Information shown -
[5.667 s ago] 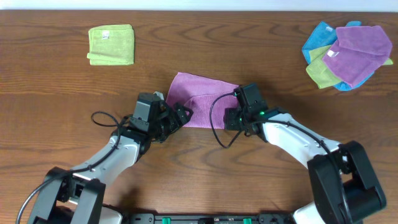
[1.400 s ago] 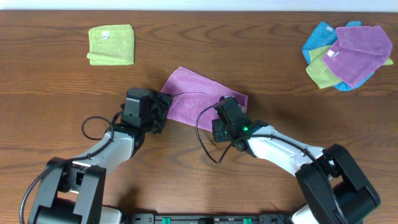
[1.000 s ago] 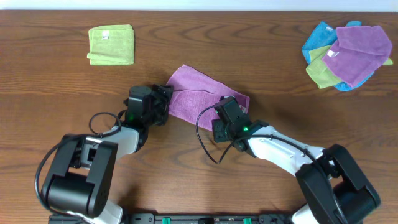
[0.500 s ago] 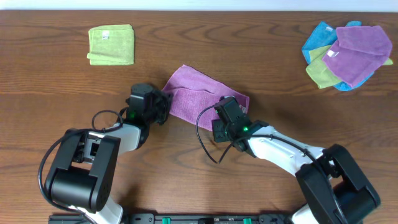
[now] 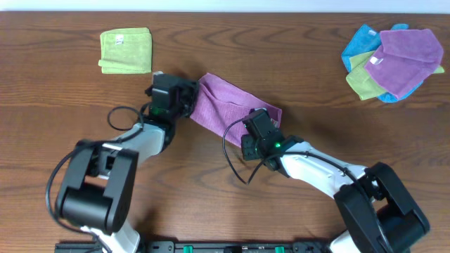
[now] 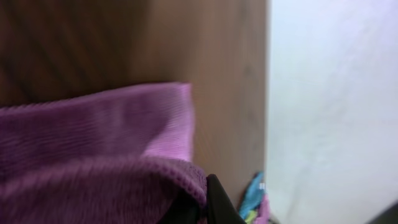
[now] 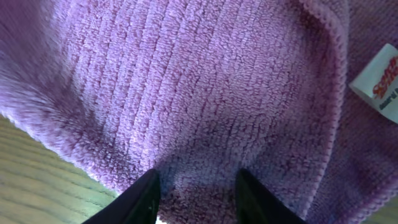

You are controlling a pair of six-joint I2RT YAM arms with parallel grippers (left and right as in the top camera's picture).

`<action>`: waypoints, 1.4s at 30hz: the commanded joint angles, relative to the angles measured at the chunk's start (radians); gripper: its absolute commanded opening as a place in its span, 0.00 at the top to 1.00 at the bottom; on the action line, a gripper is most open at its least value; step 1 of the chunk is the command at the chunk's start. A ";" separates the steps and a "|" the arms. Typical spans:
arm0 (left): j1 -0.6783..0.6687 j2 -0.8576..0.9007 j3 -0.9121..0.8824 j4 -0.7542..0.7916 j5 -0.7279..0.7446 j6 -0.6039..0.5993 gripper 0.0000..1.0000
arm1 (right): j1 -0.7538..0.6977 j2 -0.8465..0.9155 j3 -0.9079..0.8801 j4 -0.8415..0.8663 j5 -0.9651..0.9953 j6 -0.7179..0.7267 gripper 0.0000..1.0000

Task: Fold the cloth

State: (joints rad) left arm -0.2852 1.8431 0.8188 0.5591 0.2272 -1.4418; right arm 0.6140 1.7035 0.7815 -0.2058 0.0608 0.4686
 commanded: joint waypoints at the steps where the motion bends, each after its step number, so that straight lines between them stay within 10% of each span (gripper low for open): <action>1: -0.029 0.068 0.010 0.023 -0.012 -0.026 0.94 | 0.003 0.083 -0.076 -0.056 -0.042 0.042 0.29; 5: -0.043 0.128 0.031 0.051 0.034 -0.032 0.94 | 0.003 0.078 -0.074 -0.061 -0.043 0.055 0.03; 23: 0.012 0.139 0.087 0.005 0.159 0.061 0.94 | -0.010 -0.285 0.017 -0.183 -0.140 0.076 0.02; 42: -0.011 0.139 0.087 -0.038 0.171 0.084 0.94 | -0.257 -0.170 0.019 -0.213 -0.087 -0.274 0.08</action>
State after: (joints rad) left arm -0.2962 1.9789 0.8890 0.5232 0.3897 -1.3792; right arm 0.3798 1.5326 0.7933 -0.4213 -0.0189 0.2665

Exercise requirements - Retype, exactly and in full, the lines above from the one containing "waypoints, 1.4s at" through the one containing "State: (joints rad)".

Answer to the problem -
`<action>`: waypoints, 1.4s at 30hz: the commanded joint angles, relative to the angles measured at the chunk's start (radians); gripper: its absolute commanded opening as a place in its span, 0.00 at the top to 1.00 at the bottom; on the action line, a gripper is most open at its least value; step 1 of the chunk is the command at the chunk's start. A ";" separates the steps and a "|" the arms. Typical spans:
arm0 (left): j1 -0.6783..0.6687 j2 -0.8576..0.9007 j3 -0.9121..0.8824 j4 -0.7542..0.7916 j5 -0.7279..0.7446 j6 -0.6039..0.5993 gripper 0.0000..1.0000
arm1 (right): j1 -0.7538..0.6977 j2 -0.8465..0.9155 j3 -0.9079..0.8801 j4 -0.8415..0.8663 j5 -0.9651..0.9953 j6 -0.7179..0.7267 gripper 0.0000..1.0000

Task: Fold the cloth

State: (joints rad) left arm -0.2852 1.8431 0.8188 0.5591 0.2272 -1.4418; right arm 0.6140 1.7035 0.7815 -0.2058 0.0608 0.4686

This exercise requires nothing further.